_What you should do_
Your task is to retype each line of the data below exactly.

**** Source material ****

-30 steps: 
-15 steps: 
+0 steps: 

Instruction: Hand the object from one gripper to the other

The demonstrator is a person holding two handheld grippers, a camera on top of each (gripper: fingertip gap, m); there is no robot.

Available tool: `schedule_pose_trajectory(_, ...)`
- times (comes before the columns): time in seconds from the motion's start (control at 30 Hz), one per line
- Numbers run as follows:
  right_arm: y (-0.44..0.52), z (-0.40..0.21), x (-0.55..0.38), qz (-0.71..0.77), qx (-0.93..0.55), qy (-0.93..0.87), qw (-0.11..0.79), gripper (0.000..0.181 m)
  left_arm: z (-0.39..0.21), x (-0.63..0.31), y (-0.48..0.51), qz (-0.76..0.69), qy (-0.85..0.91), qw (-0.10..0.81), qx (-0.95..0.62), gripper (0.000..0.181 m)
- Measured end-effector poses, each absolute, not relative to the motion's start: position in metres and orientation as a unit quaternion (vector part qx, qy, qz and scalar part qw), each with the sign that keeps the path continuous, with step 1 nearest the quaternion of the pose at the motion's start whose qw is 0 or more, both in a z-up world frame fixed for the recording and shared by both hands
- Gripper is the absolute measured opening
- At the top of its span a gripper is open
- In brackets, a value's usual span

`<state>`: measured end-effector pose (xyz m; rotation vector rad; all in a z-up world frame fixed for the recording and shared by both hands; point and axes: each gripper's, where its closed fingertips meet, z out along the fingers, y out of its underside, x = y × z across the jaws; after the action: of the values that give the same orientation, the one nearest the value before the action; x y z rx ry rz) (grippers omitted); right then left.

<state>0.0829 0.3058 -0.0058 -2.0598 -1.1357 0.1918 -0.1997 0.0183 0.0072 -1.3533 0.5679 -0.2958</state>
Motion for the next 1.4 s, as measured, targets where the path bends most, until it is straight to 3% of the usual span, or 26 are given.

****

_Response box_
-30 steps: 
-15 steps: 
+0 steps: 

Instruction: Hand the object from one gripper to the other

The demonstrator is a person holding two handheld grippers, a camera on top of each (gripper: fingertip gap, m); there is no robot.

Available tool: `schedule_pose_trajectory(_, ...)`
- times (comes before the columns): time in seconds from the motion's start (control at 30 Hz), one per line
- Numbers run as follows:
  right_arm: y (-0.44..0.52), z (-0.40..0.21), x (-0.55..0.38), qz (-0.71..0.77), qx (-0.93..0.55), qy (-0.93..0.87), qw (-0.11..0.79), gripper (0.000..0.181 m)
  left_arm: z (-0.39..0.21), x (-0.63..0.31), y (-0.48..0.51), qz (-0.76..0.69), qy (-0.85..0.91), qw (-0.10..0.81), qx (-0.95..0.62), gripper (0.000..0.181 m)
- Measured end-effector poses, each absolute, not relative to the motion's start: position in metres and orientation as a unit quaternion (vector part qx, qy, qz and scalar part qw), each with the sign that keeps the path continuous, with step 1 nearest the quaternion of the pose at the motion's start whose qw is 0 or more, both in a z-up world frame fixed for the recording and shared by both hands
- Gripper is the absolute measured opening
- At the top of its span a gripper is open
- In brackets, a value's usual span

`<state>`: measured end-effector pose (xyz m; rotation vector rad; all in a z-up world frame fixed for the recording and shared by both hands; point and axes: each gripper's, where its closed fingertips meet, z out along the fingers, y out of its underside, x = y × z across the jaws; after the action: of the values that give the same orientation, the one nearest the value before the action; x y z rx ry rz) (grippers omitted); right then left.

<state>0.0829 0.3058 -0.0058 -2.0598 -1.1357 0.1918 -0.1997 0.0183 0.0072 -1.3533 0.5679 -0.2958</state>
Motion for the next 1.4 s, as measured, targets where the path bends most, until it is straight to 3% of the usual span, or 26 are given.

The exercise is now finished.